→ AIM OF THE EXERCISE
Retype the entries exactly, keeping every line intact.

→ EXTRACTED MATERIAL
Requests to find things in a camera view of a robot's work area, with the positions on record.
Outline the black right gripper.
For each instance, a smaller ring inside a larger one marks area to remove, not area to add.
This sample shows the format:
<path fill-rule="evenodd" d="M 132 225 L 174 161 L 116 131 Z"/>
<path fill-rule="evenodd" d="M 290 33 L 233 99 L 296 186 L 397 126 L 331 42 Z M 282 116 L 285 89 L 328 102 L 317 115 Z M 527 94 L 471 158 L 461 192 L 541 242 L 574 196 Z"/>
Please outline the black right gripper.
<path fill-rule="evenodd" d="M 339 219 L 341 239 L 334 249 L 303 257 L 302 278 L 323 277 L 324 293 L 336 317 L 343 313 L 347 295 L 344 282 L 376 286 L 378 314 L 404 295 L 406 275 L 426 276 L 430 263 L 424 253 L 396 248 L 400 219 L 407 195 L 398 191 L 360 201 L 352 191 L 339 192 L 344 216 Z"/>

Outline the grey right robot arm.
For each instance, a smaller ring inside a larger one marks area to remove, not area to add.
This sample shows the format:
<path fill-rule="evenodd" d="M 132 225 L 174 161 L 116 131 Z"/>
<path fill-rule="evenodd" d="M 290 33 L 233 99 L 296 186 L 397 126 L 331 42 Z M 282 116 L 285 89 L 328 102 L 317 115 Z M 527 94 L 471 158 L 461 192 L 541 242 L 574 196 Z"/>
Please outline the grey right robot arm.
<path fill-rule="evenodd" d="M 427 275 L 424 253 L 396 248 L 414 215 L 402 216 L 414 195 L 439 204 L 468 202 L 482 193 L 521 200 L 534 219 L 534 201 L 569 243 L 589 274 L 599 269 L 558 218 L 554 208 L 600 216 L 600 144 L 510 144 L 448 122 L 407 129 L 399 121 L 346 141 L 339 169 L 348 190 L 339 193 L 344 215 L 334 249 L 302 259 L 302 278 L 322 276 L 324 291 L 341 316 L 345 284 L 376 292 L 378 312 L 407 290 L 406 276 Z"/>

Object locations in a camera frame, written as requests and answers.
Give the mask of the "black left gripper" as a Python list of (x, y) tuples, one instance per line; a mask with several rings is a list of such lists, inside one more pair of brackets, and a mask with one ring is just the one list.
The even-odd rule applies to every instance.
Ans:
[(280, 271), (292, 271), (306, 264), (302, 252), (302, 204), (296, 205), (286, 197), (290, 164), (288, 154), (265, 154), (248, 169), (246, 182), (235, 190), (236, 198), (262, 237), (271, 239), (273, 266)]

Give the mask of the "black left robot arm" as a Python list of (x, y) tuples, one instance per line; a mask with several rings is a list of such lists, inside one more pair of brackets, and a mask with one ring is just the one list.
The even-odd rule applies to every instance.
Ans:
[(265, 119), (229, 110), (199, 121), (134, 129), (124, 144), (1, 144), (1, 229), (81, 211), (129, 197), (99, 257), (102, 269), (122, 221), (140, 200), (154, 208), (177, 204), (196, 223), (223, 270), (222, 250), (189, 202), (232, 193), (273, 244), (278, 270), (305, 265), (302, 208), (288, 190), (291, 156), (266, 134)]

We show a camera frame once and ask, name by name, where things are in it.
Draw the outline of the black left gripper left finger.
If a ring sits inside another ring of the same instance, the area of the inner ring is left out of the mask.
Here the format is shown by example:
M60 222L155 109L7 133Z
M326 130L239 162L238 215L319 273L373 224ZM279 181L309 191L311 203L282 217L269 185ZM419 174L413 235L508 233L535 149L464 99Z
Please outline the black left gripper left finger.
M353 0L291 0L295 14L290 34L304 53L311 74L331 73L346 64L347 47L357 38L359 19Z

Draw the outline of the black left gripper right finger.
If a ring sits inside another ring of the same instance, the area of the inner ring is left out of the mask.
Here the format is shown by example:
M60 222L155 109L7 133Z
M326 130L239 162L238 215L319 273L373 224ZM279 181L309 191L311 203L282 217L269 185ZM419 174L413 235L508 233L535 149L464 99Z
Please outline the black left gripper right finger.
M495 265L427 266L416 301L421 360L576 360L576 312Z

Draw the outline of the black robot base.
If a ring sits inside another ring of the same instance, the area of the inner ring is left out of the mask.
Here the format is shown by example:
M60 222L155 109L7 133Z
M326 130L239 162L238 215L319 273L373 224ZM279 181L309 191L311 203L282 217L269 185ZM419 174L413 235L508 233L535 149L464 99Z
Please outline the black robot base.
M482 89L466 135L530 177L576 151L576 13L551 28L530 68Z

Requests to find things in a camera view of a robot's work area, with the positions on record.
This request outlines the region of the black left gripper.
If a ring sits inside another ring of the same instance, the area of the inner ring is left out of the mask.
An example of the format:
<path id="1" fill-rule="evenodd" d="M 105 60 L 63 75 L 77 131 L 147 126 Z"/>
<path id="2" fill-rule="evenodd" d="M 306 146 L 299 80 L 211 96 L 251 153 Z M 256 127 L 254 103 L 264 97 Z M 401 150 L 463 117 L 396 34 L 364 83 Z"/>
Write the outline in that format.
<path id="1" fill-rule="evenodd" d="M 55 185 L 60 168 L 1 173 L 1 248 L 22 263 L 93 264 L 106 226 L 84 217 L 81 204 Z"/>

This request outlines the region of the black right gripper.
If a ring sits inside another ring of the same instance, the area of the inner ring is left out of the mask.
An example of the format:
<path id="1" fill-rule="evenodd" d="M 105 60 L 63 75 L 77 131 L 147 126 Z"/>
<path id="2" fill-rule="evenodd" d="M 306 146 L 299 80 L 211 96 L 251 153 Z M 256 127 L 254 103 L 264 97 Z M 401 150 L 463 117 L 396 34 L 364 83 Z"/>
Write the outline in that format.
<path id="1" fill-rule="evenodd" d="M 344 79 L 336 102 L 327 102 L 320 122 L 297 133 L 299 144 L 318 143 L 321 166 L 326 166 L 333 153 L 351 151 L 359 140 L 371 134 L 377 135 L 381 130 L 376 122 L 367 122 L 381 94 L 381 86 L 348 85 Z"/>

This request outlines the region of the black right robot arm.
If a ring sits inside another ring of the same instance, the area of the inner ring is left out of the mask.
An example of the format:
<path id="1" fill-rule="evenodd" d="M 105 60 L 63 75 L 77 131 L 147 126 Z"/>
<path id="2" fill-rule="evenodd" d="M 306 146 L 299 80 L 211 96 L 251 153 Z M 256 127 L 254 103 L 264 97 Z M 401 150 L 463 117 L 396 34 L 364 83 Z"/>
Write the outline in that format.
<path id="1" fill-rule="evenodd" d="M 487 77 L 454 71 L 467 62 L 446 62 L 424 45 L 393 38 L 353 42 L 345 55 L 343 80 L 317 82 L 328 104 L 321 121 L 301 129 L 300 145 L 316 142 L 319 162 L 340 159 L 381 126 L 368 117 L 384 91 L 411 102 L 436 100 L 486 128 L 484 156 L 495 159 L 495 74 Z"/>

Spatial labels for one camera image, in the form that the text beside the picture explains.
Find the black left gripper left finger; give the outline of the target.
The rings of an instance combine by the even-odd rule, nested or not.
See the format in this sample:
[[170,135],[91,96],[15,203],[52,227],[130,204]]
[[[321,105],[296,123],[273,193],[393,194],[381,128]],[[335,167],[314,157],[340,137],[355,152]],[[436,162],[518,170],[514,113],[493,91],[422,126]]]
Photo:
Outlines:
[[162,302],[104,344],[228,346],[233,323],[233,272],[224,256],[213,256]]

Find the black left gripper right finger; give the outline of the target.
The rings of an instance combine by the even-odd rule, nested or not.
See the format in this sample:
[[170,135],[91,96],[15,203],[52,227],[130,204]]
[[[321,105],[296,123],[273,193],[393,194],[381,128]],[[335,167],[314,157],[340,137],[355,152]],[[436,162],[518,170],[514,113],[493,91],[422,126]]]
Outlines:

→ ANSWER AREA
Requests to find things in a camera view of a robot's work area, with the positions on record.
Outline the black right gripper.
For each instance, a smaller ring inside a larger one marks area to remove, not area to add.
This sample shows the format:
<path fill-rule="evenodd" d="M 132 225 L 174 161 L 116 131 Z"/>
<path fill-rule="evenodd" d="M 290 33 L 233 99 L 296 186 L 397 126 L 331 42 Z M 282 116 L 285 89 L 328 102 L 317 115 Z M 527 94 L 471 158 L 461 192 L 541 242 L 574 196 Z"/>
Please outline the black right gripper.
<path fill-rule="evenodd" d="M 339 219 L 341 239 L 334 249 L 303 257 L 302 278 L 323 277 L 324 293 L 336 317 L 343 313 L 347 295 L 344 282 L 376 286 L 378 314 L 404 295 L 406 275 L 426 276 L 430 263 L 424 253 L 396 248 L 400 219 L 407 195 L 398 191 L 360 201 L 352 191 L 339 192 L 344 216 Z"/>

Outline the grey right robot arm.
For each instance, a smaller ring inside a larger one marks area to remove, not area to add.
This sample shows the format:
<path fill-rule="evenodd" d="M 132 225 L 174 161 L 116 131 Z"/>
<path fill-rule="evenodd" d="M 290 33 L 233 99 L 296 186 L 397 126 L 331 42 Z M 282 116 L 285 89 L 328 102 L 317 115 Z M 527 94 L 471 158 L 461 192 L 541 242 L 574 196 Z"/>
Please outline the grey right robot arm.
<path fill-rule="evenodd" d="M 427 275 L 424 253 L 396 248 L 414 215 L 402 216 L 414 195 L 439 204 L 468 202 L 482 193 L 521 200 L 534 219 L 534 201 L 569 243 L 589 274 L 599 269 L 558 218 L 554 208 L 600 216 L 600 144 L 510 144 L 448 122 L 407 129 L 399 121 L 346 141 L 339 169 L 348 190 L 339 193 L 344 215 L 334 249 L 302 259 L 302 278 L 322 276 L 324 291 L 341 316 L 345 284 L 376 292 L 378 312 L 407 290 L 406 276 Z"/>

Object locations in a camera frame, written as requests and answers.
Give the mask of the "black left gripper" as a Python list of (x, y) tuples, one instance per line; a mask with several rings is a list of such lists, inside one more pair of brackets, and a mask with one ring is just the one list.
The even-odd rule applies to every instance.
Ans:
[(280, 271), (292, 271), (306, 264), (302, 252), (302, 204), (296, 205), (286, 197), (290, 164), (288, 154), (265, 154), (248, 169), (246, 182), (235, 190), (236, 198), (262, 237), (271, 239), (273, 266)]

Give the mask of the "black left robot arm" as a Python list of (x, y) tuples, one instance per line; a mask with several rings is a list of such lists, inside one more pair of brackets, and a mask with one ring is just the one list.
The even-odd rule applies to every instance.
Ans:
[(265, 119), (229, 110), (199, 121), (134, 129), (124, 144), (1, 144), (1, 229), (81, 211), (129, 197), (99, 257), (102, 269), (122, 221), (140, 200), (154, 208), (177, 204), (196, 223), (223, 270), (222, 250), (189, 202), (232, 193), (273, 244), (278, 270), (305, 265), (302, 208), (288, 190), (291, 156), (266, 134)]

We show a camera frame once and ask, name by name, where things are in it.
Draw the outline of the black left gripper left finger.
If a ring sits inside another ring of the same instance, the area of the inner ring is left out of the mask.
Here the format is shown by example:
M60 222L155 109L7 133Z
M326 130L239 162L238 215L319 273L373 224ZM279 181L309 191L311 203L282 217L269 185ZM419 174L413 235L508 233L535 149L464 99Z
Please outline the black left gripper left finger.
M353 0L291 0L295 14L290 34L304 53L311 74L331 73L346 64L347 47L357 38L359 19Z

Draw the outline of the black left gripper right finger.
If a ring sits inside another ring of the same instance, the area of the inner ring is left out of the mask.
Here the format is shown by example:
M60 222L155 109L7 133Z
M326 130L239 162L238 215L319 273L373 224ZM279 181L309 191L311 203L282 217L269 185ZM419 174L413 235L508 233L535 149L464 99Z
Please outline the black left gripper right finger.
M495 265L427 266L416 301L421 360L576 360L576 312Z

Draw the outline of the black robot base.
If a ring sits inside another ring of the same instance, the area of the inner ring is left out of the mask.
Here the format is shown by example:
M60 222L155 109L7 133Z
M326 130L239 162L238 215L319 273L373 224ZM279 181L309 191L311 203L282 217L269 185ZM419 174L413 235L508 233L535 149L464 99Z
Please outline the black robot base.
M482 89L466 135L530 177L576 151L576 13L551 28L530 68Z

Requests to find things in a camera view of a robot's work area, with the positions on record.
This request outlines the region of the black left gripper.
If a ring sits inside another ring of the same instance, the area of the inner ring is left out of the mask.
An example of the format:
<path id="1" fill-rule="evenodd" d="M 105 60 L 63 75 L 77 131 L 147 126 Z"/>
<path id="2" fill-rule="evenodd" d="M 306 146 L 299 80 L 211 96 L 251 153 Z M 256 127 L 254 103 L 264 97 Z M 401 150 L 463 117 L 396 34 L 364 83 Z"/>
Write the outline in that format.
<path id="1" fill-rule="evenodd" d="M 55 185 L 60 168 L 1 173 L 1 248 L 22 263 L 93 264 L 106 226 L 84 217 L 81 204 Z"/>

This request outlines the region of the black right gripper.
If a ring sits inside another ring of the same instance, the area of the inner ring is left out of the mask.
An example of the format:
<path id="1" fill-rule="evenodd" d="M 105 60 L 63 75 L 77 131 L 147 126 Z"/>
<path id="2" fill-rule="evenodd" d="M 306 146 L 299 80 L 211 96 L 251 153 Z M 256 127 L 254 103 L 264 97 Z M 401 150 L 463 117 L 396 34 L 364 83 Z"/>
Write the outline in that format.
<path id="1" fill-rule="evenodd" d="M 344 79 L 336 102 L 327 102 L 320 122 L 297 133 L 299 144 L 318 143 L 321 166 L 326 166 L 333 153 L 351 151 L 359 140 L 371 134 L 377 135 L 381 130 L 376 122 L 367 122 L 381 94 L 381 86 L 348 85 Z"/>

This request outlines the region of the black right robot arm.
If a ring sits inside another ring of the same instance, the area of the inner ring is left out of the mask.
An example of the format:
<path id="1" fill-rule="evenodd" d="M 105 60 L 63 75 L 77 131 L 147 126 Z"/>
<path id="2" fill-rule="evenodd" d="M 306 146 L 299 80 L 211 96 L 251 153 Z M 256 127 L 254 103 L 264 97 Z M 401 150 L 463 117 L 396 34 L 364 83 Z"/>
Write the outline in that format.
<path id="1" fill-rule="evenodd" d="M 487 77 L 454 71 L 467 62 L 446 62 L 424 45 L 393 38 L 353 42 L 345 55 L 343 80 L 317 82 L 328 104 L 321 121 L 301 129 L 300 145 L 316 142 L 319 162 L 340 159 L 381 126 L 368 117 L 384 91 L 411 102 L 436 100 L 486 128 L 484 156 L 495 159 L 495 74 Z"/>

Spatial labels for one camera image, in the form that the text beside the picture explains.
Find the black left gripper left finger; give the outline of the target.
The rings of an instance combine by the even-odd rule, nested or not.
See the format in this sample:
[[170,135],[91,96],[15,203],[52,227],[130,204]]
[[[321,105],[296,123],[273,193],[393,194],[381,128]],[[335,167],[314,157],[340,137],[355,152]],[[436,162],[518,170],[514,113],[493,91],[422,126]]]
Photo:
Outlines:
[[162,302],[104,344],[228,346],[233,323],[233,272],[224,256],[213,256]]

Find the black left gripper right finger; give the outline of the target.
The rings of an instance combine by the even-odd rule, nested or not.
See the format in this sample:
[[170,135],[91,96],[15,203],[52,227],[130,204]]
[[[321,105],[296,123],[273,193],[393,194],[381,128]],[[335,167],[314,157],[340,137],[355,152]],[[436,162],[518,170],[514,113],[493,91],[422,126]]]
Outlines:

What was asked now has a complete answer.